### Problem to work on
The lines you return should be those containing the string "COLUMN", taken from the data below.

[Records from a data source]
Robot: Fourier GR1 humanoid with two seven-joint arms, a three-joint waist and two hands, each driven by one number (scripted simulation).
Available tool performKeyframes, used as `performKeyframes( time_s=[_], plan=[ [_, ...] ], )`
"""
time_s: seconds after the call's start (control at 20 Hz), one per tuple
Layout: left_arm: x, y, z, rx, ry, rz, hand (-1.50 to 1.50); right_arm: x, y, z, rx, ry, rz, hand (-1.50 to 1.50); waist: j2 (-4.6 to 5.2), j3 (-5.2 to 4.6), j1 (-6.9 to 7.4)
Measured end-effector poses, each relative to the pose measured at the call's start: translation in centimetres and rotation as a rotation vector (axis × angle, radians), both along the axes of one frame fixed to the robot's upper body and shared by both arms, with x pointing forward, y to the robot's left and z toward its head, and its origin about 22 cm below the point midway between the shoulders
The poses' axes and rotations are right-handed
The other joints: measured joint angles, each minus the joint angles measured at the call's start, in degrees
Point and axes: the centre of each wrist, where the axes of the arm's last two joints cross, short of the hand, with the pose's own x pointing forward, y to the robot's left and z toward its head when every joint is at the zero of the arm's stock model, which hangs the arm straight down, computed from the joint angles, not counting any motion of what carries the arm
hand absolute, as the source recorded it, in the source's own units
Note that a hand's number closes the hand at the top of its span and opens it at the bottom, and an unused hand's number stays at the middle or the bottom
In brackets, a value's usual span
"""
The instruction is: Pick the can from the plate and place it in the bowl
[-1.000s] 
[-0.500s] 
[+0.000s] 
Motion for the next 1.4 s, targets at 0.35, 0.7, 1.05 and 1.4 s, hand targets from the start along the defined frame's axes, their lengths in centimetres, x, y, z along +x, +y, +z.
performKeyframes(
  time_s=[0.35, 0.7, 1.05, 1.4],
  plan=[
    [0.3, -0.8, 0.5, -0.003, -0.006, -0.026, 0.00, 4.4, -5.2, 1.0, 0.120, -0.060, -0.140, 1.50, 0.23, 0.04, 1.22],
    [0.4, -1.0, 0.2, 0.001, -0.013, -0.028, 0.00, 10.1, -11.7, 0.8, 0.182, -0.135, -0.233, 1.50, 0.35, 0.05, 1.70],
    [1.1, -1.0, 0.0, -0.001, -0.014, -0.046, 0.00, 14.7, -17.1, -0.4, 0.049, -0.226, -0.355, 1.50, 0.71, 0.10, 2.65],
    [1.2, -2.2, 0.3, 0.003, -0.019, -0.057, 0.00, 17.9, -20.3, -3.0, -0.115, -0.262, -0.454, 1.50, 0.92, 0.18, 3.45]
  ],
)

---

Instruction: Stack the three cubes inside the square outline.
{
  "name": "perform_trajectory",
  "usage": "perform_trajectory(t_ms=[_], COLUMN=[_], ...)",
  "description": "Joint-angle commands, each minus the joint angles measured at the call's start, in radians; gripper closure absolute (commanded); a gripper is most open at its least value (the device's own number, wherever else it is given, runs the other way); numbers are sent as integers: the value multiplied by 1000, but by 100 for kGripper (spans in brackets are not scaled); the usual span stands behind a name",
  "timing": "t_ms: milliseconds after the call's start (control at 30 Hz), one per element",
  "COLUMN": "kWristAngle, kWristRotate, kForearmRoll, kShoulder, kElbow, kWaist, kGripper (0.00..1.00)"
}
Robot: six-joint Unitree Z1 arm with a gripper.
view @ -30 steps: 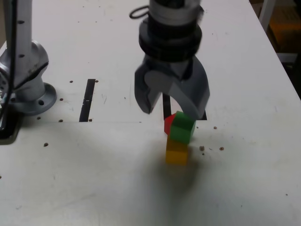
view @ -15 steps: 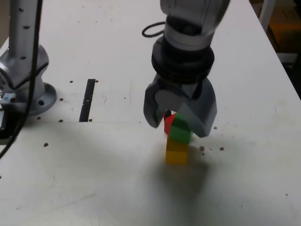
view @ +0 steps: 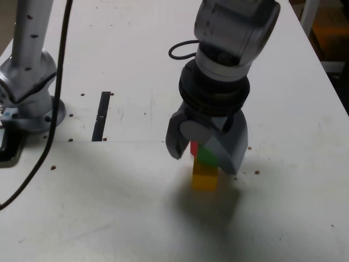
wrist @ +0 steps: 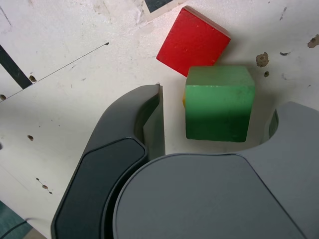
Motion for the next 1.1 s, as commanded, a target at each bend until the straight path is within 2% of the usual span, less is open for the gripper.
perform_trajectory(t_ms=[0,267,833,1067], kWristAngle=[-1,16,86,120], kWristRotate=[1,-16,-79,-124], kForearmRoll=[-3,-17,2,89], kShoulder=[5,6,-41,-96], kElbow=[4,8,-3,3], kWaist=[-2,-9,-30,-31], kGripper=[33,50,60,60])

### Task solution
  "usage": "perform_trajectory(t_ms=[_], COLUMN=[_], ...)",
  "COLUMN": "kWristAngle, kWristRotate, kForearmRoll, kShoulder, kElbow, kWaist, kGripper (0.00..1.00)"

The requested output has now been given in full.